▸ What you should do:
All that is needed is the number of lines in the records that contain the word "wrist", stated without anything else.
*** Data under study Section Begins ***
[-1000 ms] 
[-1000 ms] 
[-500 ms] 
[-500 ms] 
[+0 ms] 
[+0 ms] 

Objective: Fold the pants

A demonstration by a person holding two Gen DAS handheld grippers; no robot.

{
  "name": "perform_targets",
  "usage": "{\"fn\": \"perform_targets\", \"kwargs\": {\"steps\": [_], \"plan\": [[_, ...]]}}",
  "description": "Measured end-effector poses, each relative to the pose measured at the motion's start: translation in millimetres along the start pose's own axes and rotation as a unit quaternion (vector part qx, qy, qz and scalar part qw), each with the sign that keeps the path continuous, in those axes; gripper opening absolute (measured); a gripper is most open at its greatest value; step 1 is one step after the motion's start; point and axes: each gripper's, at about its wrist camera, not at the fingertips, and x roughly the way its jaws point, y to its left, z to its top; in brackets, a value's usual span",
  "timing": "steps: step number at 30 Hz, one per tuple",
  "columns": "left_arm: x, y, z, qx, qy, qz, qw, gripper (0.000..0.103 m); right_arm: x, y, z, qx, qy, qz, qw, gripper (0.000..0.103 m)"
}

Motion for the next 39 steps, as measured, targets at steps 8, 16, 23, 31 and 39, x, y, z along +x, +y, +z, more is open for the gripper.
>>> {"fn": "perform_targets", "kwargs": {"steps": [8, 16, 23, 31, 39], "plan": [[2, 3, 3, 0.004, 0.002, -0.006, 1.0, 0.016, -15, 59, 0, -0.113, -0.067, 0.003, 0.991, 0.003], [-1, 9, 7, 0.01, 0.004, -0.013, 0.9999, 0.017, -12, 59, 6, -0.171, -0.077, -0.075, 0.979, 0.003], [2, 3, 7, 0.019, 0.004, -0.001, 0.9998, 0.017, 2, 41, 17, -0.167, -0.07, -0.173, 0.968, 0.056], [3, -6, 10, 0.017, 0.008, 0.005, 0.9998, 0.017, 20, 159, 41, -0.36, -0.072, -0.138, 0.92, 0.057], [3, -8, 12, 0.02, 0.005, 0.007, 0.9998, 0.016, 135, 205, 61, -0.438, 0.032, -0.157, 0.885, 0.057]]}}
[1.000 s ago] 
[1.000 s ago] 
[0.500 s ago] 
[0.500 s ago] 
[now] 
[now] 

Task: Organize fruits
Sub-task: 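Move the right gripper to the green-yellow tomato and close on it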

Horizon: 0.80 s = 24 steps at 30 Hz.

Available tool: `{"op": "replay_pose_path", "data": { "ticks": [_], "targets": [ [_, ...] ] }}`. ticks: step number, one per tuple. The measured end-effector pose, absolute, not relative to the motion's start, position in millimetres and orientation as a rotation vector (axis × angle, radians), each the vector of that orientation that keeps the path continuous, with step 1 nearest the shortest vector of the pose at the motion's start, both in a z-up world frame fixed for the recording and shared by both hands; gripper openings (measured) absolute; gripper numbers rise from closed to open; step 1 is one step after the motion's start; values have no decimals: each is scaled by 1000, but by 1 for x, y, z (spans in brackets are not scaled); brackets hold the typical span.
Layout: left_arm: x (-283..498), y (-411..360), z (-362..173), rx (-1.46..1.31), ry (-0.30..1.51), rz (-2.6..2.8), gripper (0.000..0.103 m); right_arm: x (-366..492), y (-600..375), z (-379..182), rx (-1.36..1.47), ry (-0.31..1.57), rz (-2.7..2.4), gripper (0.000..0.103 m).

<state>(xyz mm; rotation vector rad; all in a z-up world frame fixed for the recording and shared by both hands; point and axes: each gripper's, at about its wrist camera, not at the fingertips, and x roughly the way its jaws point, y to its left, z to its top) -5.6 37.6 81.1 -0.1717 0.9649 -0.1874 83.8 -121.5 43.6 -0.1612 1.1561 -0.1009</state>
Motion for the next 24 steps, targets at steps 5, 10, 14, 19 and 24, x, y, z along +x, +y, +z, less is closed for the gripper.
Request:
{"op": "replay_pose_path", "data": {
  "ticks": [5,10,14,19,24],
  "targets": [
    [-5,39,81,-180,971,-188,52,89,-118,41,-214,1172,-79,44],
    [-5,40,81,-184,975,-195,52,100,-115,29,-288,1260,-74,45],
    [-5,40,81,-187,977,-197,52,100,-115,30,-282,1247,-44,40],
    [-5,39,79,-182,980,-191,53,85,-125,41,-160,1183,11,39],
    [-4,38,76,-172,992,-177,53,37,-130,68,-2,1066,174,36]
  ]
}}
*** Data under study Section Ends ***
▸ Reply to the exercise:
2